Spinal cord stimulation in treatment of chronic benign pain: challenges in treatment planning and present status, a 22-year experience

Krishna Kumar, Gary Hunter, Denny Demeria
Neurosurgery 2006, 58 (3): 481-96; discussion 481-96

OBJECTIVE: To present an in-depth analysis of clinical predictors of outcome including age, sex, etiology of pain, type of electrodes used, duration of pain, duration of treatment, development of tolerance, employment status, activities of daily living, psychological status, and quality of life. Suggestions for treatment of low back pain with a predominant axial component are addressed. We analyzed the complications and proposed remedial measures to improve the effectiveness of this modality.

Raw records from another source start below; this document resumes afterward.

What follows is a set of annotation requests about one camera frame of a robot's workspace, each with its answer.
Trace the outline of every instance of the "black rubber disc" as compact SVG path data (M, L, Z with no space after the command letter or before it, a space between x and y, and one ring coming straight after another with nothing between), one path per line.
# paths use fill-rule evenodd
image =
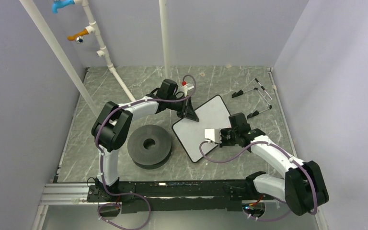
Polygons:
M142 126L129 137L127 152L133 162L143 169L157 169L167 162L171 155L172 139L162 127Z

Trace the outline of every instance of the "faucet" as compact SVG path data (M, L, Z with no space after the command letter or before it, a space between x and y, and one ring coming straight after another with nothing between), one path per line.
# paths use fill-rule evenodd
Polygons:
M74 0L64 0L64 1L57 0L57 1L54 1L53 5L51 6L51 11L53 13L58 13L57 9L66 7L66 6L71 5L71 4L75 4Z

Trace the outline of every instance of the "floor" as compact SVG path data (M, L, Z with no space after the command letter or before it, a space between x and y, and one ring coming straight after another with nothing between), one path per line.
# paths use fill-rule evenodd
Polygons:
M159 87L165 78L164 68L158 66L118 67L116 69L136 99L142 98L154 88ZM233 92L242 89L252 79L258 78L273 97L271 101L273 109L248 119L248 122L252 128L261 129L279 146L292 152L266 67L174 66L171 78L176 82L181 82L181 78L187 73L192 74L197 81L197 91L192 97L194 108L220 94L231 114L243 112L247 115L255 109L260 111L265 109L265 101L256 91L231 98ZM99 108L102 108L108 101L117 104L129 102L114 76L105 67L90 68L85 78L85 86ZM255 82L247 89L253 87L256 87ZM97 175L98 151L91 135L91 128L95 120L96 117L86 102L81 99L61 162L58 182L85 182L87 178ZM125 143L119 152L118 169L121 181L243 179L256 171L265 171L269 175L278 176L268 163L248 152L225 164L215 164L205 159L192 163L171 129L172 124L177 120L174 111L166 110L132 123L129 134L143 125L153 124L163 127L172 136L173 150L165 165L158 169L145 170L136 166L131 160ZM209 157L224 160L239 152L240 149L239 146L216 148L210 152Z

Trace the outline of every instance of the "white pipe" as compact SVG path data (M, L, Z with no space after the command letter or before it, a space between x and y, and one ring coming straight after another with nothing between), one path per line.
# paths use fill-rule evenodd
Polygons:
M127 94L127 96L129 97L129 99L131 101L136 101L135 97L132 95L132 93L129 91L129 89L127 88L127 86L125 85L125 83L123 82L123 80L120 78L119 74L117 73L115 67L112 67L109 69L110 72L115 76L116 80L119 82L119 84L122 86L122 89L125 91L125 93Z
M54 54L60 61L61 65L64 67L66 72L68 73L69 77L71 78L72 82L77 87L78 91L80 91L81 96L87 102L88 106L97 117L99 116L99 109L95 106L92 97L88 93L87 89L82 83L80 77L78 76L77 72L75 71L74 67L72 66L71 62L69 61L67 55L64 53L64 50L61 48L60 44L58 43L56 37L54 36L53 32L48 27L48 24L44 20L42 14L40 13L39 9L33 2L33 0L19 0L20 3L23 5L24 9L29 14L30 18L36 24L37 28L47 41L50 48L53 50Z
M167 0L159 0L160 22L161 22L161 39L163 42L164 55L164 71L166 78L171 75L170 71L170 54L169 54L169 30L167 25Z
M98 24L95 21L94 16L92 15L90 6L88 4L88 0L74 0L74 2L79 3L79 4L82 5L82 7L84 8L85 14L87 15L88 22L89 22L90 26L92 26L94 28L95 37L96 37L96 40L98 41L99 49L100 49L100 50L97 51L98 56L105 58L106 65L108 66L109 71L115 76L116 80L121 85L121 87L125 91L126 95L129 97L129 99L131 101L133 101L133 102L136 101L135 97L130 92L129 88L125 85L125 83L123 82L123 80L121 79L119 74L117 73L117 71L116 71L116 69L115 69L115 67L114 67L114 65L111 61L111 58L109 56L108 48L106 48L104 40L101 37L101 31L99 30Z

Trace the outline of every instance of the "cable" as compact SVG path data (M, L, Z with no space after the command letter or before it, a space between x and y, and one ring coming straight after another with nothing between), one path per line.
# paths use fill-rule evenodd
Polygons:
M188 96L186 96L186 97L184 97L182 99L179 99L179 100L165 100L165 99L153 99L153 98L151 98L151 99L138 100L138 101L132 102L130 104L126 104L126 105L123 105L121 107L116 108L102 122L101 126L99 127L98 133L95 136L95 145L99 149L99 151L102 153L101 156L100 156L100 159L99 159L99 162L100 162L100 164L99 164L99 172L100 172L100 175L101 175L102 183L105 185L103 188L105 189L106 193L109 194L109 195L111 195L111 196L134 195L134 196L137 196L137 197L142 198L146 202L146 204L147 204L147 206L149 208L149 215L148 215L146 221L140 227L135 228L135 229L127 229L127 228L124 228L122 226L119 226L119 225L117 225L117 224L115 224L115 223L113 223L113 222L111 222L111 221L109 221L109 220L107 220L107 219L105 219L105 218L103 218L101 216L100 210L101 210L102 207L105 207L105 206L116 206L116 207L120 207L120 205L118 205L118 204L108 203L108 204L101 205L98 208L98 216L99 216L99 219L105 221L106 223L108 223L108 224L110 224L112 226L115 226L115 227L117 227L119 229L122 229L122 230L139 230L139 229L143 228L149 222L149 220L150 220L150 214L151 214L151 207L150 207L149 201L145 197L143 197L142 195L139 195L137 193L119 193L119 194L115 194L115 193L111 193L110 191L108 191L108 188L106 187L105 176L104 176L104 173L103 173L104 172L104 166L103 166L104 163L103 162L104 162L104 154L105 154L105 152L99 146L99 136L100 136L103 128L105 127L105 125L108 123L109 119L111 119L112 115L114 115L117 111L119 111L121 109L125 109L125 108L128 108L128 107L132 106L132 105L140 104L142 102L168 102L168 103L177 103L177 102L182 102L182 101L185 101L185 100L189 99L195 93L195 91L196 91L196 81L195 81L195 78L192 75L190 75L190 74L185 75L183 77L183 81L185 80L186 77L192 78L192 80L194 82L194 90L190 93L190 95L188 95Z
M154 94L157 90L159 90L160 88L159 87L157 87L156 89L154 89L154 90L152 90L150 93L151 94Z
M225 189L225 187L230 187L230 188L236 188L236 189L239 189L241 192L245 189L245 187L235 187L235 186L232 186L232 185L229 185L229 184L224 184L223 186L222 186L222 189L223 189L223 191L225 192L225 193L227 193L227 194L231 194L231 192L233 193L233 192L236 192L236 190L226 190Z
M256 202L249 204L249 206L252 206L252 207L256 206L262 199L263 199L263 194L260 195L260 198Z
M208 161L211 161L211 162L214 162L214 163L227 163L237 157L239 157L243 152L245 152L248 148L250 148L251 146L253 145L257 145L257 144L266 144L266 145L269 145L269 146L272 146L274 147L275 149L279 150L283 155L285 155L287 157L287 159L290 159L291 157L287 154L287 152L282 149L280 146L278 145L275 145L273 143L269 143L267 141L254 141L252 143L250 143L249 145L247 145L244 149L242 149L238 154L236 154L234 157L228 159L228 160L225 160L225 161L216 161L216 160L213 160L209 157L207 157L203 152L202 152L202 145L205 144L205 143L210 143L210 141L208 140L205 140L203 142L201 142L201 144L199 145L199 151L201 153L201 155L207 159ZM317 211L318 211L318 200L317 200L317 196L315 194L315 187L314 187L314 182L312 181L310 175L308 175L308 172L300 165L298 164L294 159L292 159L292 163L295 164L301 171L302 173L305 175L305 177L307 178L308 182L310 183L310 188L311 188L311 192L312 192L312 199L314 201L314 210L311 212L311 211L308 211L308 213L310 213L311 215L315 215L317 214Z
M87 187L89 187L89 185L88 185L88 181L89 181L91 178L95 180L95 178L93 178L92 176L88 177L88 179L87 179Z

METHODS: Study group consists of 410 patients (252 men, 58 women) with a mean age of 54 years and a mean follow-up period of 97.6 months. All patients were gated through a multidisciplinary pain clinic. The study was conducted over 22 years.

RESULTS: The early success rate was 80% (328 patients), whereas the long-term success rate of internalized patients was 74.1% (243 patients) after the mean follow-up period of 97.6 months. Hardware-related complications included displaced or fractured electrodes, infection, and hardware malfunction. Etiologies demonstrating efficacy included failed back syndrome, peripheral vascular disease, angina pain, complex regional pain syndrome I and II, peripheral neuropathy, lower limb pain caused by multiple sclerosis. Age, sex, laterality of pain or number of surgeries before implant did not play a role in predicting outcome. The percentage of pain relief was inversely related to the time interval between pain onset and time of implantation. Radicular pain with axial component responded better to dual Pisces electrode or Specify-Lead implantation.

CONCLUSION: Spinal cord stimulation can provide significant long-term pain relief with improved quality of life and employment. Results of this study will be effective in better defining prognostic factors and reducing complications leading to higher success rates with spinal cord stimulation.